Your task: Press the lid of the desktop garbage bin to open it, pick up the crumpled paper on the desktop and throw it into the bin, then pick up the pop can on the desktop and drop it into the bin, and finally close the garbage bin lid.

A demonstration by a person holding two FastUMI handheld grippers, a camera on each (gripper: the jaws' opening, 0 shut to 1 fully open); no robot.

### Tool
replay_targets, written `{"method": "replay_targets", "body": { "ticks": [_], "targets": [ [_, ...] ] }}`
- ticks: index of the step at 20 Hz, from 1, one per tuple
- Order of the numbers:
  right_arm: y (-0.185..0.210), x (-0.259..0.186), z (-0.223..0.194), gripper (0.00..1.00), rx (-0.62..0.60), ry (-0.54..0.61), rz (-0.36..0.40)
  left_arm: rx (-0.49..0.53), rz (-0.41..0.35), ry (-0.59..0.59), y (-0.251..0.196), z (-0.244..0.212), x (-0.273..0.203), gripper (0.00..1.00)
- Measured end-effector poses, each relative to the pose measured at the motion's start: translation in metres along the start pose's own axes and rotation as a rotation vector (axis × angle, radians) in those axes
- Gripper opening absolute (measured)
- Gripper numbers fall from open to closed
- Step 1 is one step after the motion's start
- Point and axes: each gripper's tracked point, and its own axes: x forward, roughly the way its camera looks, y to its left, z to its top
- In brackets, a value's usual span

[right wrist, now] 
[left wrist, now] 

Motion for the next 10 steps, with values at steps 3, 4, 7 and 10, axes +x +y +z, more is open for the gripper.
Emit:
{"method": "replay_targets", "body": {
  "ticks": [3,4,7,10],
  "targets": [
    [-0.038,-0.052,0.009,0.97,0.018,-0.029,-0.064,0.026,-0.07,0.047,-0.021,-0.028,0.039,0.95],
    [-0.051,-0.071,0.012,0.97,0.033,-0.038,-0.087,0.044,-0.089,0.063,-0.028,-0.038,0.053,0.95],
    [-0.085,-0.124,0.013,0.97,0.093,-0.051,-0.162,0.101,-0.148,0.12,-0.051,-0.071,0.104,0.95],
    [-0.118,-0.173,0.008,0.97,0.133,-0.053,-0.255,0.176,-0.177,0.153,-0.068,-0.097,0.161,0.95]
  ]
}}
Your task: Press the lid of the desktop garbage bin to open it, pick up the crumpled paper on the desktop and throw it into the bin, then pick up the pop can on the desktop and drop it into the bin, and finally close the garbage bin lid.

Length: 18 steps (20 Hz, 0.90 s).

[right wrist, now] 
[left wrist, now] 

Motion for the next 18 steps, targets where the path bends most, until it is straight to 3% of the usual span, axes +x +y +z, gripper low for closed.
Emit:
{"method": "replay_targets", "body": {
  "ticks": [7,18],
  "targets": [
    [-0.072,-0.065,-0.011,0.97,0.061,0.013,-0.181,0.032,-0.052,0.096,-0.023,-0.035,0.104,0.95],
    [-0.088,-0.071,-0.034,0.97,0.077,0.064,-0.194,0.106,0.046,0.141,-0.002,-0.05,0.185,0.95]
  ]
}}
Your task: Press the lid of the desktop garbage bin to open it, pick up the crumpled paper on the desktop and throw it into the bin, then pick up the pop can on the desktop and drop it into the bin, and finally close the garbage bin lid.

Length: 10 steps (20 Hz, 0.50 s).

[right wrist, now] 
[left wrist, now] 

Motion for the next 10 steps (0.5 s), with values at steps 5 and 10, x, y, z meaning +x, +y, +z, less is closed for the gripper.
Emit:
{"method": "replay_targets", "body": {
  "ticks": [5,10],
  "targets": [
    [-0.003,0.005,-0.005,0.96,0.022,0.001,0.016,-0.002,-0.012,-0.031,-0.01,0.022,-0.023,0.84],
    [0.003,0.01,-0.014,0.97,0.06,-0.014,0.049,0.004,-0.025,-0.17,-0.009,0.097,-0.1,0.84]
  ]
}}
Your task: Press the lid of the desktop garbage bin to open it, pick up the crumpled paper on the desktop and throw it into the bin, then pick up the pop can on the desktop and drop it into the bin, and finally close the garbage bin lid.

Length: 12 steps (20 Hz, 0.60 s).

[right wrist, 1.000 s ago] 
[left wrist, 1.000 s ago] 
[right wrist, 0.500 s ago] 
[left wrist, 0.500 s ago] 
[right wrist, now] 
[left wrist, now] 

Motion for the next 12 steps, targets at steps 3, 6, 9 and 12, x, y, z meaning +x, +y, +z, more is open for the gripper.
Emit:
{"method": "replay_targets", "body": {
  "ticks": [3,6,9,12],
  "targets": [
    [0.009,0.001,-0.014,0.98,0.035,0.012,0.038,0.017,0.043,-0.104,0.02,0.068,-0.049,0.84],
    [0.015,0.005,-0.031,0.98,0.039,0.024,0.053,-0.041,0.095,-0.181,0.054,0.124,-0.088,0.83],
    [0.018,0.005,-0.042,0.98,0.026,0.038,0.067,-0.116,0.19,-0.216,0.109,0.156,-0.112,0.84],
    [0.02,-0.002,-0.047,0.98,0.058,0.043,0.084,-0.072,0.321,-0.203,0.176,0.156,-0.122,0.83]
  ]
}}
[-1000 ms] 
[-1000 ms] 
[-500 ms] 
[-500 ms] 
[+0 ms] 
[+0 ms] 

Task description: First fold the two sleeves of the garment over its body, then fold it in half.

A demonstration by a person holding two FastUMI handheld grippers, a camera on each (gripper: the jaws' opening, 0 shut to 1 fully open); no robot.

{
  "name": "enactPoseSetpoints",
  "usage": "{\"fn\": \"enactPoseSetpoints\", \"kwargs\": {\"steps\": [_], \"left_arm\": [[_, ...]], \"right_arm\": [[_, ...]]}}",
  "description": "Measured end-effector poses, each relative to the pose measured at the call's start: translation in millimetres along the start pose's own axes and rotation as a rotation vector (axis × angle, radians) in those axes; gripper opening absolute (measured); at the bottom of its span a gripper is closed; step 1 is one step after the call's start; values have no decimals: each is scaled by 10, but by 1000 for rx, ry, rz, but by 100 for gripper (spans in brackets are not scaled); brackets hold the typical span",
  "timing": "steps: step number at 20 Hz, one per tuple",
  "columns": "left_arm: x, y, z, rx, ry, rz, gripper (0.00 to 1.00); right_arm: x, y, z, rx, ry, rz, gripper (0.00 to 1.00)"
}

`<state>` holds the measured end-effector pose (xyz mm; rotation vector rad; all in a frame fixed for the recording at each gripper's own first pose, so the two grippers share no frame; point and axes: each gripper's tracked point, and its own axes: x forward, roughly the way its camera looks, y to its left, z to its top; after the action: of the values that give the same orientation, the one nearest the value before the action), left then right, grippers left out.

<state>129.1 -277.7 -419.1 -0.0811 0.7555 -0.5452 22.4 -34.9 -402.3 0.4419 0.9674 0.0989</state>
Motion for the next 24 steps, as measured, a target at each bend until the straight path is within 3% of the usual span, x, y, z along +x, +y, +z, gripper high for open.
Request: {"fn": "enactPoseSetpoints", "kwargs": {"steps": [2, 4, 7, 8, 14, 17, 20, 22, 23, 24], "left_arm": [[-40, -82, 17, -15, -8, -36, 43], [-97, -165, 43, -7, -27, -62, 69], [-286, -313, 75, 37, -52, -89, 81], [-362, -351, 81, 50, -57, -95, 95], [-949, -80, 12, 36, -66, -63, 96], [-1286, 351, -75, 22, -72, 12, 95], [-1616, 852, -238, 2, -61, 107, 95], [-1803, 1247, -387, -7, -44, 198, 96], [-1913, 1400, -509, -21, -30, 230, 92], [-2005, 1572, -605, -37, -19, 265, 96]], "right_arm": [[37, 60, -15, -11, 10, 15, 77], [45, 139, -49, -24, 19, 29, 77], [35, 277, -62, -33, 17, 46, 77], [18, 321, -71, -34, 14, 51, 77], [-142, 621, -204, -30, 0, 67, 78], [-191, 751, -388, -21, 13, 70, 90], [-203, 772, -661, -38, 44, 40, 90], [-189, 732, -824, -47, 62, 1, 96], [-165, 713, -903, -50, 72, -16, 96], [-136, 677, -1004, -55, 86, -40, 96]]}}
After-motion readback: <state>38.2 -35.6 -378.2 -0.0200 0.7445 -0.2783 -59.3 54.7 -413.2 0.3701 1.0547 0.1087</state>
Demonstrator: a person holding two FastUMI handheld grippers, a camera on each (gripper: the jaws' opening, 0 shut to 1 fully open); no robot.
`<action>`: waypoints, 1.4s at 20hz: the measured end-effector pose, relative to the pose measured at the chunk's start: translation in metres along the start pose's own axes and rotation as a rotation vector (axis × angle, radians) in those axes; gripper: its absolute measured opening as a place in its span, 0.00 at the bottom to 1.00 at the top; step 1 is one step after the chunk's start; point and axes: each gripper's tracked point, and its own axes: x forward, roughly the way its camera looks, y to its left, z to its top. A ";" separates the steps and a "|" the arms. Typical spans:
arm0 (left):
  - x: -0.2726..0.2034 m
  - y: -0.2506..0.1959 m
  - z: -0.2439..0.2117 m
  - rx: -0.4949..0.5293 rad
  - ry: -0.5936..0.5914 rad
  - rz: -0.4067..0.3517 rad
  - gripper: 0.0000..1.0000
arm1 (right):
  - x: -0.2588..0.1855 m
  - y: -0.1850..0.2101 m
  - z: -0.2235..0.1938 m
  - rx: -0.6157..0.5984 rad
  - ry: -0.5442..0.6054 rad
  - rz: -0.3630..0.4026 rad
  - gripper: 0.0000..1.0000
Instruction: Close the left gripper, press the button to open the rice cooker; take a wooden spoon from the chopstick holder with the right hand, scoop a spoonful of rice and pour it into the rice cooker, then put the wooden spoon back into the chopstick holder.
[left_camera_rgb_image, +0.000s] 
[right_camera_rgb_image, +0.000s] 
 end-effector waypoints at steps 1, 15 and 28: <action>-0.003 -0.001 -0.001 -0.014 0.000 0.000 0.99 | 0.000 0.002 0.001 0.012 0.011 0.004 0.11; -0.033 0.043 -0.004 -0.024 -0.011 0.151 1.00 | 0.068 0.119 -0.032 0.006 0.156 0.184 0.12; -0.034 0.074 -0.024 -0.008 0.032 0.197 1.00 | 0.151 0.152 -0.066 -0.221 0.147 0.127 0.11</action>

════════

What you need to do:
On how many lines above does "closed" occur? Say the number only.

Exercise response:
4